Not everything counts, though. Your monthly plan premiums do not count toward the $2,000 limit. Neither do payments for drugs that aren’t covered by your plan. Only spending on drugs within your plan’s formulary (its approved drug list) moves you closer to catastrophic coverage.
Manufacturer discounts provided through the new Discount Program also do not count toward your out-of-pocket total. The discount program replaced the old coverage gap discount program and requires manufacturers to cover roughly 10% of brand-name drug costs during initial coverage and 20% during the catastrophic phase. Those payments reduce the overall cost of the benefit but are excluded from your personal spending tally.
Who Pays Once You Reach Catastrophic Coverage
Even though you pay nothing in the catastrophic phase, your prescriptions still cost money. The bill gets split between your Part D plan, the federal government, and (for brand-name drugs) the manufacturer. Your plan covers 60% of drug costs. For brand-name medications, manufacturers pay a 20% discount and the government pays the remaining 20% through reinsurance. For generic and other non-brand drugs, the government’s share rises to 40%.
This cost-sharing structure behind the scenes is what makes the $0 copay possible for you. It also means plans, manufacturers, and the government all have financial stakes in which drugs you take and how much they cost, even after you’ve stopped paying out of pocket.
Spreading Costs With the Prescription Payment Plan
Reaching $2,000 in out-of-pocket spending can still be a challenge early in the year, especially if you fill expensive prescriptions in January or February.

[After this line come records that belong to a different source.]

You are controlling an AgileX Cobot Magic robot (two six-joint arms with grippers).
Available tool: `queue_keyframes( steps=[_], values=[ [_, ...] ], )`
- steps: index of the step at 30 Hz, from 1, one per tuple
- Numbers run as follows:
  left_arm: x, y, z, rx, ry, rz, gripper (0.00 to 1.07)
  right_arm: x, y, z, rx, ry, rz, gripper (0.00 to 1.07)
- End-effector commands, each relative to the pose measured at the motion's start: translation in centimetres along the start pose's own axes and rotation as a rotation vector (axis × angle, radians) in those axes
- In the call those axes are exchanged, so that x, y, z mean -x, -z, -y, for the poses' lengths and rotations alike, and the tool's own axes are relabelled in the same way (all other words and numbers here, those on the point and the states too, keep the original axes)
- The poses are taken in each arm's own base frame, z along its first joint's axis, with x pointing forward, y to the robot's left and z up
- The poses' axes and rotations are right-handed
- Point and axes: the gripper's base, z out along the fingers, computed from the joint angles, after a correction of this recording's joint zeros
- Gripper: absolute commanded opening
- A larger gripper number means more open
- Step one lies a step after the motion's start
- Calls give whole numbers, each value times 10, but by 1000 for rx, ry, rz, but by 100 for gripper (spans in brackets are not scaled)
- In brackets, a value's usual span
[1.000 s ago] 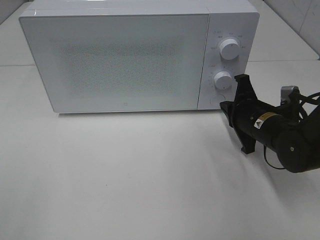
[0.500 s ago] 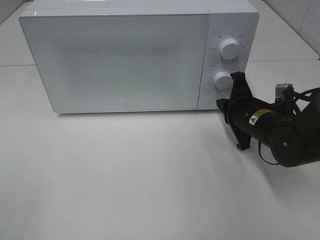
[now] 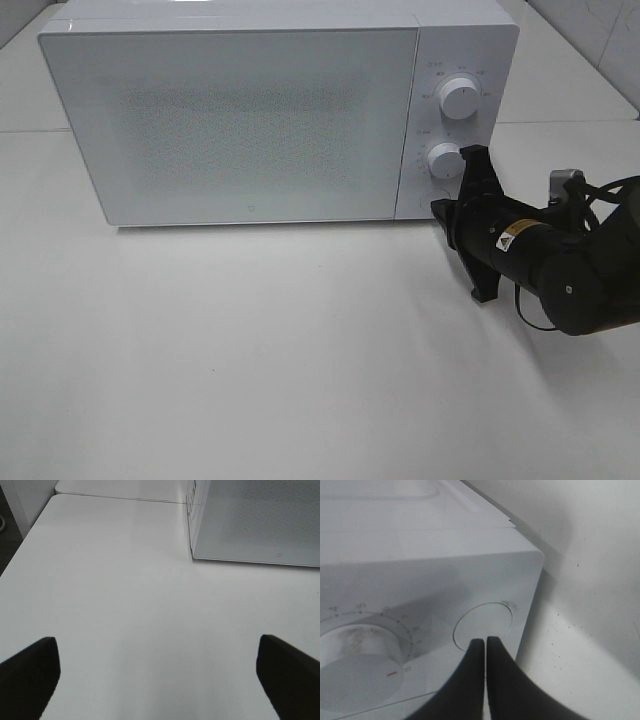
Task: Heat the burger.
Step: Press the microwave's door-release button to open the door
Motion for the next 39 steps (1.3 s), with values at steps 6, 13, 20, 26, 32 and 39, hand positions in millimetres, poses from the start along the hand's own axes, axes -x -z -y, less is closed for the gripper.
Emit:
queue_keyframes(
  steps=[6,13,20,26,32,39],
  values=[
    [0,2,0,1,9,25,101,-1,-1,-3,10,16,-5,0],
    [0,2,0,1,9,25,101,0,-1,-3,7,32,-2,0],
    [0,2,0,1,9,25,101,0,-5,-8,25,43,1,0],
    [0,2,0,1,9,25,101,0,-7,-11,34,41,3,0],
    [0,2,0,1,9,25,101,1,-7,-9,8,57,4,0],
    [0,2,0,1,9,25,101,-1,-11,1,-15,41,-3,0]
  ],
)
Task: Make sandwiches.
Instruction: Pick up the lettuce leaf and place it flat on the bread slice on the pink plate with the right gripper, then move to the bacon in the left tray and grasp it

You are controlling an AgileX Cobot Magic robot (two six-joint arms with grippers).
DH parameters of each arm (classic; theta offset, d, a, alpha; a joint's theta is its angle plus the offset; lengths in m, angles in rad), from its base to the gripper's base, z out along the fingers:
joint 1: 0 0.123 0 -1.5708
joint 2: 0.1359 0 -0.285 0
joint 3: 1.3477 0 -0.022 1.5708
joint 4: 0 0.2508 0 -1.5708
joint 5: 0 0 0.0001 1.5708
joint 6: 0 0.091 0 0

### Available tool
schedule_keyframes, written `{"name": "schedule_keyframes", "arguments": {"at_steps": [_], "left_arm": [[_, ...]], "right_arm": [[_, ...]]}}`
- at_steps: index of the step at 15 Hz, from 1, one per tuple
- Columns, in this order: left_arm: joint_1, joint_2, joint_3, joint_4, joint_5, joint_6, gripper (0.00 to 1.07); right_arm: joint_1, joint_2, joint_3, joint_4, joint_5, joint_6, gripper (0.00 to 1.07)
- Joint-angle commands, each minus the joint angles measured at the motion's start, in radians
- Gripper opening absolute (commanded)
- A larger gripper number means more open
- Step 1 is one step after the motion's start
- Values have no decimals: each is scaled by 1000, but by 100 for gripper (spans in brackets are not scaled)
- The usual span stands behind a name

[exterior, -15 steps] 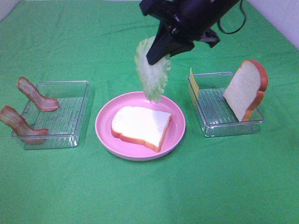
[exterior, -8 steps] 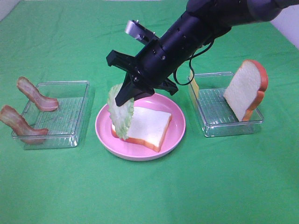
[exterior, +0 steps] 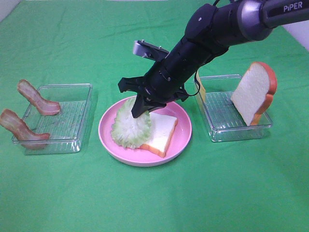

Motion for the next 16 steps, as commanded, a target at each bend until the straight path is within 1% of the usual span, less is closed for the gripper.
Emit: {"name": "schedule_keyframes", "arguments": {"at_steps": [1,3,5,7,8,10,13,16], "left_arm": [[-5,-20,1,-5,-11,-4,83],[-5,-20,1,-5,-11,-4,83],[-5,-20,1,-5,-11,-4,83],[-5,-20,1,-5,-11,-4,83],[-5,-20,1,-5,-11,-4,83],[-5,-20,1,-5,-11,-4,83],[-5,-20,1,-5,-11,-4,83],[-5,-20,1,-5,-12,-4,83]], "right_arm": [[-1,2,3,-61,-33,18,18],[-1,2,3,-150,-42,61,27],[-1,2,3,-231,-42,120,40],[-1,-16,3,-270,-32,141,62],[-1,-34,3,-273,-25,138,68],[-1,-96,3,-278,7,137,69],[-1,-230,3,-298,131,137,69],[-1,-385,3,-366,258,154,69]]}}
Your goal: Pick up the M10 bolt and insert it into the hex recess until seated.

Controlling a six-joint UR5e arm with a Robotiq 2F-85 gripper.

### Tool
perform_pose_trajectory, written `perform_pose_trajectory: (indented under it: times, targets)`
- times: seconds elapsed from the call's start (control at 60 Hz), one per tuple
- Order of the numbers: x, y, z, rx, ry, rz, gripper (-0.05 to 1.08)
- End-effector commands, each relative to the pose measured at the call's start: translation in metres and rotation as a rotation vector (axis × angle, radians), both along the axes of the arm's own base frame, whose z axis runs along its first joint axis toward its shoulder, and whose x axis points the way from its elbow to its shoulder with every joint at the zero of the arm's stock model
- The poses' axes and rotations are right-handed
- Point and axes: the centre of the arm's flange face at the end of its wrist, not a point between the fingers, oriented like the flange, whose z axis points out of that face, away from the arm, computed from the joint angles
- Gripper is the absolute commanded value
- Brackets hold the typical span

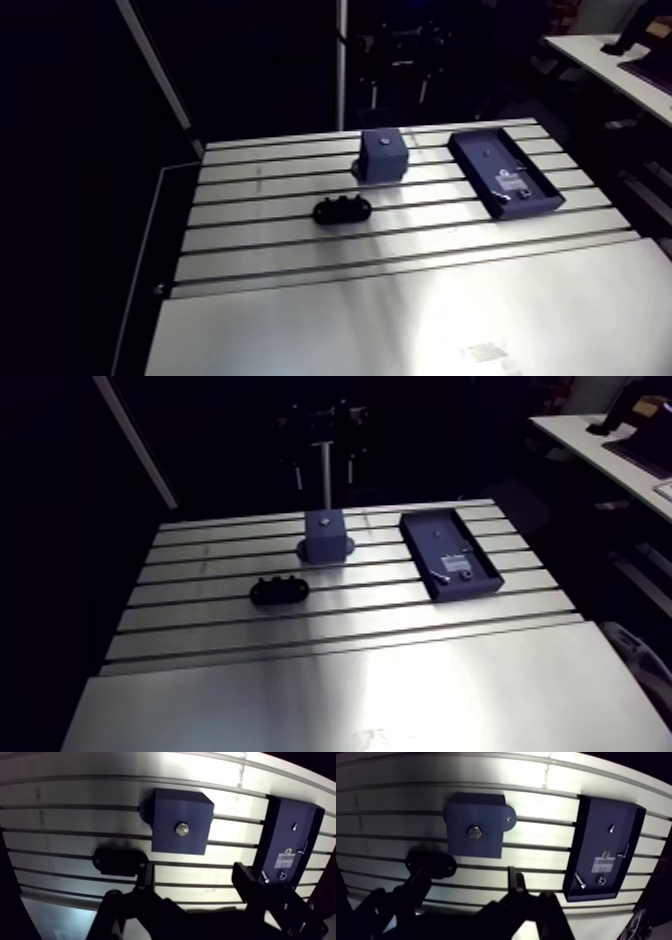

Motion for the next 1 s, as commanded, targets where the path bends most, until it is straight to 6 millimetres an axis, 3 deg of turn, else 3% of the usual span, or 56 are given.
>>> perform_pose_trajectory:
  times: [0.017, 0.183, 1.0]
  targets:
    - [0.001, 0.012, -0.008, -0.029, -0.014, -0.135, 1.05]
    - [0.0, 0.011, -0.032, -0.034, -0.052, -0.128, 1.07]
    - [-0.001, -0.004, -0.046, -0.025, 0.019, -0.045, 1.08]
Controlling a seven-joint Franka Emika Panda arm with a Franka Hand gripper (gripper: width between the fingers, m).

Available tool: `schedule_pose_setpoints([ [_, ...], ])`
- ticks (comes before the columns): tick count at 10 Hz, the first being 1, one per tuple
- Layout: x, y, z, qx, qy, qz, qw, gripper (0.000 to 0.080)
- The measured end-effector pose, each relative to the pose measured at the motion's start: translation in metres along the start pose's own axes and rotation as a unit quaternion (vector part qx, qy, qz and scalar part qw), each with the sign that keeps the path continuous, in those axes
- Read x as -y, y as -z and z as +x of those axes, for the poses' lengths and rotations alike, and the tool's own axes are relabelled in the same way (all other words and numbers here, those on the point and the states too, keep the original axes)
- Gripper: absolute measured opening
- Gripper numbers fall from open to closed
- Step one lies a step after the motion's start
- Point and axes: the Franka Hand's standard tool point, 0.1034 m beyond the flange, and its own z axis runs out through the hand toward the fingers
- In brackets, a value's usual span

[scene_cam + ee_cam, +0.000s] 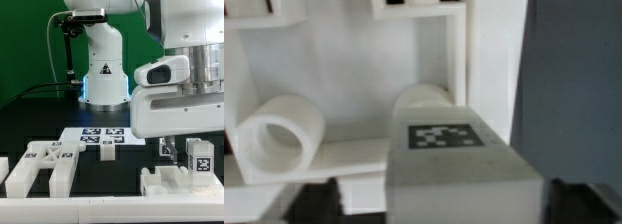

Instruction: Assemble chair

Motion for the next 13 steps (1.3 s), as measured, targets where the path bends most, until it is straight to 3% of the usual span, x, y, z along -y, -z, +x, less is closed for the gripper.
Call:
schedule_pose_setpoints([
  [1,0.0000,-0.0001,-0.0001,0.000,-0.002,0.000,1.000,0.0391],
  [2,0.0002,-0.0001,-0.0001,0.000,-0.042,0.000,0.999,0.0391],
  [3,0.0003,-0.0002,-0.0001,0.000,-0.083,0.000,0.997,0.0284],
  [7,0.0000,-0.0008,-0.0003,0.000,-0.211,0.001,0.977,0.0284],
  [8,-0.0013,-0.0010,0.0033,-0.006,-0.269,0.005,0.963,0.0284],
  [11,-0.0009,-0.0018,0.0046,-0.011,-0.491,0.010,0.871,0.0285],
  [12,-0.0014,-0.0026,0.0048,-0.014,-0.609,0.026,0.793,0.0285],
  [13,-0.0015,-0.0027,0.0042,-0.014,-0.639,0.030,0.768,0.0285],
])
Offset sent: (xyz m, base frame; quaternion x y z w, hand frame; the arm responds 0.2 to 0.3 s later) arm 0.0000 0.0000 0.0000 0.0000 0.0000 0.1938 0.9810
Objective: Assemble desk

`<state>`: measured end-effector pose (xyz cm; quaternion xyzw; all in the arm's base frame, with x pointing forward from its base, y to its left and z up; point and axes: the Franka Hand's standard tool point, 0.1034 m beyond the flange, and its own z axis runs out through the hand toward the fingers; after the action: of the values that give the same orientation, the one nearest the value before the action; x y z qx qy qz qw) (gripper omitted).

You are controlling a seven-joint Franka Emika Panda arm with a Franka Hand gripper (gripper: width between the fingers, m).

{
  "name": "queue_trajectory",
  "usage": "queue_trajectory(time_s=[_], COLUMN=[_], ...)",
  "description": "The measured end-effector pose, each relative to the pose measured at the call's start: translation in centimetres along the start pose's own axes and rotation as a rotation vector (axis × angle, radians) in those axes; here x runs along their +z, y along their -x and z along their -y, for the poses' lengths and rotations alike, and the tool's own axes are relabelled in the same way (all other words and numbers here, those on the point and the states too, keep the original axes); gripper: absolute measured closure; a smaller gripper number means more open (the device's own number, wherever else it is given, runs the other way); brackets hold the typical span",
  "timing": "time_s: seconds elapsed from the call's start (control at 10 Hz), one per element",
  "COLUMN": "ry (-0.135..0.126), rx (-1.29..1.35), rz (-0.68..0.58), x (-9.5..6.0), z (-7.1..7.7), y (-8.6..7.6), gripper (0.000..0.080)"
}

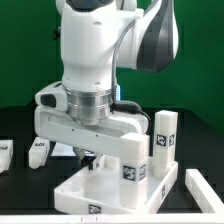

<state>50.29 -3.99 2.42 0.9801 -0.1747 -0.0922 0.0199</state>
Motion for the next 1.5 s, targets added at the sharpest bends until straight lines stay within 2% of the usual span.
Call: queue_trajectory(time_s=[0.2,0.4,0.5,0.7,1.0,1.2,1.3,1.5], ry=[-0.003,-0.022,-0.036,-0.026,-0.026,-0.043,-0.045,-0.035], rx=[-0.169,-0.414,-0.532,-0.633,-0.629,-0.511,-0.497,-0.482], rz=[-0.001,-0.046,-0.059,-0.056,-0.055,-0.033,-0.041,-0.048], x=[-0.2,-1.7,-2.0,-1.8,-1.8,-2.2,-2.1,-1.4], z=[-0.1,0.6,0.9,0.5,0.4,0.7,0.2,-0.3], y=[-0.5,-3.8,-4.4,-4.5,-4.5,-4.2,-4.4,-4.3], gripper=[0.074,0.0751,0.0763,0.0772,0.0798,0.0799,0.0799,0.0799])
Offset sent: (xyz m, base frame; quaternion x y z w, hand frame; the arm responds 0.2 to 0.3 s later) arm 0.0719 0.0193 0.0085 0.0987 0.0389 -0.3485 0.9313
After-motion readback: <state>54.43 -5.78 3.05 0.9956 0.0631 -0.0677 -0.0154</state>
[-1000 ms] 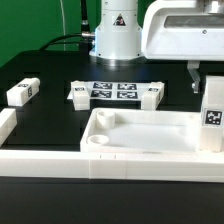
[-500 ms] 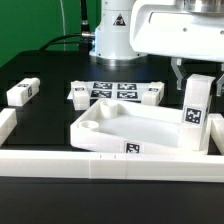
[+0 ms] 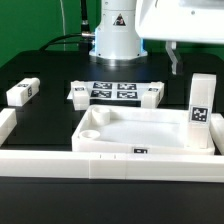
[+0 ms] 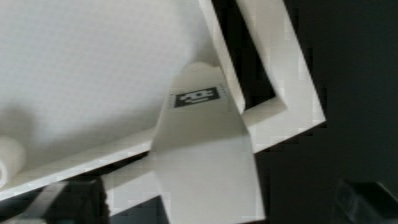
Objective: Assemble desk
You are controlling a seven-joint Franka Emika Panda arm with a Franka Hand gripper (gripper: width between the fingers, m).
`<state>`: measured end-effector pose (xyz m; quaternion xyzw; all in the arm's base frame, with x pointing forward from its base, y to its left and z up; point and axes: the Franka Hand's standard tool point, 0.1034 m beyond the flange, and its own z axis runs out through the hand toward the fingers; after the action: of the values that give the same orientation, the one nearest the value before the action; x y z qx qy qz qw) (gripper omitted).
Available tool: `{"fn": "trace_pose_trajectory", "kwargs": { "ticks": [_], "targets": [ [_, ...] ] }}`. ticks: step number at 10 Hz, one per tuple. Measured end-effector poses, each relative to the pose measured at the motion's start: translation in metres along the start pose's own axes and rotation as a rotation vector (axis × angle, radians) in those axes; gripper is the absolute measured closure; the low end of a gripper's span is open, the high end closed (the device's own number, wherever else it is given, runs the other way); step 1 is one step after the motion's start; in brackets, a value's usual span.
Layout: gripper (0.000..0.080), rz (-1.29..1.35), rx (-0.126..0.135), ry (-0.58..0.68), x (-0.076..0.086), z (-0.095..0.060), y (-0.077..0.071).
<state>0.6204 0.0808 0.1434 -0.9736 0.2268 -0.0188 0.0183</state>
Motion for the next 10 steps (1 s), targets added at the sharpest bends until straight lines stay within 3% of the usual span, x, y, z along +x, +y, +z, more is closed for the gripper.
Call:
{"fn": "trace_pose_trajectory", "kwargs": {
  "ticks": [2, 10],
  "targets": [
    [0.0151, -0.049, -0.003, 0.003, 0.001, -0.0103, 0.018],
    [0.0151, -0.06, -0.005, -0.002, -0.003, -0.0064, 0.014]
  ]
}}
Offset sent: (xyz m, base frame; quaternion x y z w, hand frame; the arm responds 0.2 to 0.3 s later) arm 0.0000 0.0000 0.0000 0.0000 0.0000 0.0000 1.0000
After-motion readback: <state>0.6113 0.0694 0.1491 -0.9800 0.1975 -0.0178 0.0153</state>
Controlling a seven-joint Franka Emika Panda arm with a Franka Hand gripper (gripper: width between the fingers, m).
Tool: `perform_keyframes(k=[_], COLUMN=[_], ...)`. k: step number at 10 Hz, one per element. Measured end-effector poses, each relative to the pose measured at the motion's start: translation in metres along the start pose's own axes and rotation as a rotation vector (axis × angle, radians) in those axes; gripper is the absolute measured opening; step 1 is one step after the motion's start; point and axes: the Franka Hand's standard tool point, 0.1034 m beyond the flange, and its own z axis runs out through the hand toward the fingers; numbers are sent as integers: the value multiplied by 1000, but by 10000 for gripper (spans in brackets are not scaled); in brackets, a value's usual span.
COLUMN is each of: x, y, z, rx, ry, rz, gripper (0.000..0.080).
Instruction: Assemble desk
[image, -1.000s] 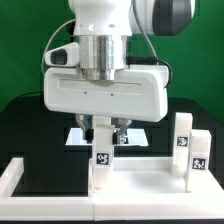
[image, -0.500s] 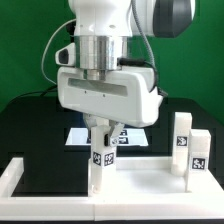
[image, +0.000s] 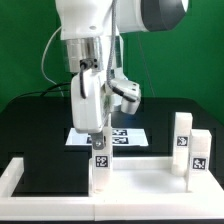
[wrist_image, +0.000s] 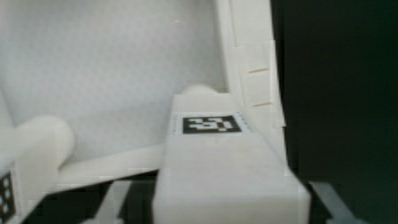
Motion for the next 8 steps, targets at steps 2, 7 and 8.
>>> perform_keyframes(k=[2, 7, 8], x=[1, -9, -9], y=[0, -2, -2], z=[0, 2, 2], rx=[0, 12, 11], ry=[-2, 20, 21], rz=[-77, -870, -942], gripper=[564, 649, 649])
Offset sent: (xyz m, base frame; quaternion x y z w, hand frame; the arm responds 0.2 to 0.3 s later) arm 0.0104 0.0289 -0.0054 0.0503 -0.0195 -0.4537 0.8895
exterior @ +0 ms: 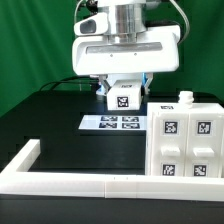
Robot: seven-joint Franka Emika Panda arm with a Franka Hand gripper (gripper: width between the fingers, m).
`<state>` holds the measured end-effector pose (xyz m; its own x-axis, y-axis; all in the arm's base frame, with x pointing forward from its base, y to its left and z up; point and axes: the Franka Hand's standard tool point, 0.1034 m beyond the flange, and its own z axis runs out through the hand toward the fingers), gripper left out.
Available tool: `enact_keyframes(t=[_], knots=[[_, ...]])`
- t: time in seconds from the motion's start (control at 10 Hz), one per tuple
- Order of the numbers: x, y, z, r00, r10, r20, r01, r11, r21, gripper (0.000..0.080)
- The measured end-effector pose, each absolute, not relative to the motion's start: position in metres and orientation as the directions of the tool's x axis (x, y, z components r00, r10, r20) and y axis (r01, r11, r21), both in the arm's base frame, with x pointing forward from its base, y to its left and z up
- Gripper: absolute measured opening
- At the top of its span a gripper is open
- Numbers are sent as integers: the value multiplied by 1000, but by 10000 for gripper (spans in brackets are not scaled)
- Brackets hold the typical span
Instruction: Assemble cabinet
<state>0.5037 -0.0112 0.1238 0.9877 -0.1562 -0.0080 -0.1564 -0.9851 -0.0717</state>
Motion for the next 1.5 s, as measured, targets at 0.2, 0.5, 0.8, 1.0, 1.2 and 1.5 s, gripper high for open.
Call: enact_keyframes(t=[0.2, 0.5, 0.8, 1.0, 1.2, 1.5], knots=[[512, -5, 137, 995, -97, -13, -97, -994, -48, 546], [541, 11, 160, 999, -47, 12, -46, -998, -38, 546], [547, 17, 161, 999, -37, 7, -37, -999, -40, 546], [547, 17, 161, 999, -37, 7, -36, -999, -40, 546], [566, 30, 172, 999, -25, 25, -24, -999, -43, 546], [597, 61, 176, 999, 1, 44, 3, -999, -49, 546]])
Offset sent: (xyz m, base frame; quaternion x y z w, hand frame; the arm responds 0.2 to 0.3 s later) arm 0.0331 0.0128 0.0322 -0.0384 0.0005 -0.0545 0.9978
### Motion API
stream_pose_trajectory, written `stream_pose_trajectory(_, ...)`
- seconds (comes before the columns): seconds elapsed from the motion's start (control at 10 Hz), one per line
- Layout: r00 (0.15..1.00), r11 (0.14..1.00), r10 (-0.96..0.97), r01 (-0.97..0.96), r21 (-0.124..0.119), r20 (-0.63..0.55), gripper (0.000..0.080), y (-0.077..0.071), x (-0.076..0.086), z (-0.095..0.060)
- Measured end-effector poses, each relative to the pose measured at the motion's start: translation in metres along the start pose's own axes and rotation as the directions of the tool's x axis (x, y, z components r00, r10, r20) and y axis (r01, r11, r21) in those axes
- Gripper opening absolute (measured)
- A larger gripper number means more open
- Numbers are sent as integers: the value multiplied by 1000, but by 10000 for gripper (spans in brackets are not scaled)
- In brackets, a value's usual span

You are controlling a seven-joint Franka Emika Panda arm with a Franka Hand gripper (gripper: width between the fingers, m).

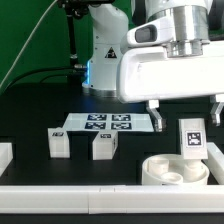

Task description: Assemble stool

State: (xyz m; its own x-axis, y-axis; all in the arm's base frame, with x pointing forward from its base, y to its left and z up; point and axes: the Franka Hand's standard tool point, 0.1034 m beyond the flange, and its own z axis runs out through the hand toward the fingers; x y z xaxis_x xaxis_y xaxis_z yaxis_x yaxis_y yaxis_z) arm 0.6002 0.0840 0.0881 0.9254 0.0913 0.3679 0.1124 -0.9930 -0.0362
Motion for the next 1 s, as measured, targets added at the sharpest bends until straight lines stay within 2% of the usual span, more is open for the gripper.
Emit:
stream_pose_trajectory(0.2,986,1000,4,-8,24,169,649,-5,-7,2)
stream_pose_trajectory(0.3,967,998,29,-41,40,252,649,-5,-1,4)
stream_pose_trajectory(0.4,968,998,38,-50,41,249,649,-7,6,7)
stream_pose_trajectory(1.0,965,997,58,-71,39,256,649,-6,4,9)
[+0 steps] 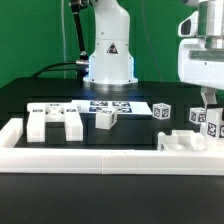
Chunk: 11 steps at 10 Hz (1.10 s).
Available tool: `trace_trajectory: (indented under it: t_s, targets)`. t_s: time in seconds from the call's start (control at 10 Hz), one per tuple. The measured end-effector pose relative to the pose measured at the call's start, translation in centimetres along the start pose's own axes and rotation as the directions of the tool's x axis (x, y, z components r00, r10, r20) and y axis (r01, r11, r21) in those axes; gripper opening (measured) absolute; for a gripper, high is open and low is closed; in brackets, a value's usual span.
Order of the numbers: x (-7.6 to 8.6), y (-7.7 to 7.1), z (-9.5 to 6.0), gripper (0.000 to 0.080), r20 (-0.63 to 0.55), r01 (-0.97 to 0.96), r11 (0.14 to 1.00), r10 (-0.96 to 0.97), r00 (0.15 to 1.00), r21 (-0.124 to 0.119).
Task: Assemble chair
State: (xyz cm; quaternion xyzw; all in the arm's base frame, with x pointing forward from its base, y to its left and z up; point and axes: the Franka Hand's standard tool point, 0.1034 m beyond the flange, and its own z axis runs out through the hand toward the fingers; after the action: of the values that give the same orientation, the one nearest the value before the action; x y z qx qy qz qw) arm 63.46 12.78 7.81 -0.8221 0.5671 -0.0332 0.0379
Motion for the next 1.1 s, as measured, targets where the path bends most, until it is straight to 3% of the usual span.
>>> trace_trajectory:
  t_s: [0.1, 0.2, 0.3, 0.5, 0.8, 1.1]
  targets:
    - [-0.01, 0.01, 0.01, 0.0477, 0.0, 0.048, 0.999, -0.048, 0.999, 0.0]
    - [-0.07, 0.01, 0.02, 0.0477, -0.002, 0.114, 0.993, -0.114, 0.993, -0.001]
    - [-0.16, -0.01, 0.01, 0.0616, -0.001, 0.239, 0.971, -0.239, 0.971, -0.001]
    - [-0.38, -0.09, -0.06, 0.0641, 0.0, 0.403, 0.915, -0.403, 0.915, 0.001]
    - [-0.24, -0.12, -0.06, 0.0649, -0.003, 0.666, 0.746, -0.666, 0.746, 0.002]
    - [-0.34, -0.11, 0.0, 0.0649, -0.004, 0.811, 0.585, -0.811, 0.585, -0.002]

Medicare now offers the Medicare Prescription Payment Plan, a payment option that spreads your out-of-pocket drug costs across monthly installments throughout the calendar year instead of requiring you to pay the full amount at the pharmacy counter.
If you opt in, you’ll receive a monthly bill from your drug plan for your prescription costs rather than paying at pickup. There’s no extra fee or interest for using this option. You still pay the same total amount, but the payments are smoothed out so you’re not hit with a large bill in a single month. Your monthly plan premium remains separate and is billed as usual.
This payment plan doesn’t change when you enter catastrophic coverage. You still reach the $2,000 threshold based on your actual drug costs, not on how much you’ve paid in installments so far. Once you cross that threshold, your remaining monthly bills drop to $0 for covered drugs.
How Quickly You Can Reach Catastrophic Coverage
With a $2,000 annual cap, many people on brand-name or specialty medications will reach catastrophic coverage within the first few months of the year. Someone paying 25% coinsurance on a drug that costs $700 a month, for example, would hit the $2,000 limit in about 11 to 12 weeks. After that, every refill for the rest of the year costs nothing.
People who take only low-cost generics may never reach the threshold at all, which simply means they stay in the initial coverage phase and continue paying their 25% coinsurance. The catastrophic stage only matters if your cumulative spending is high enough to trigger it. But for anyone managing a chronic condition with expensive medications, it represents a hard ceiling on annual drug costs that didn’t effectively exist before 2025.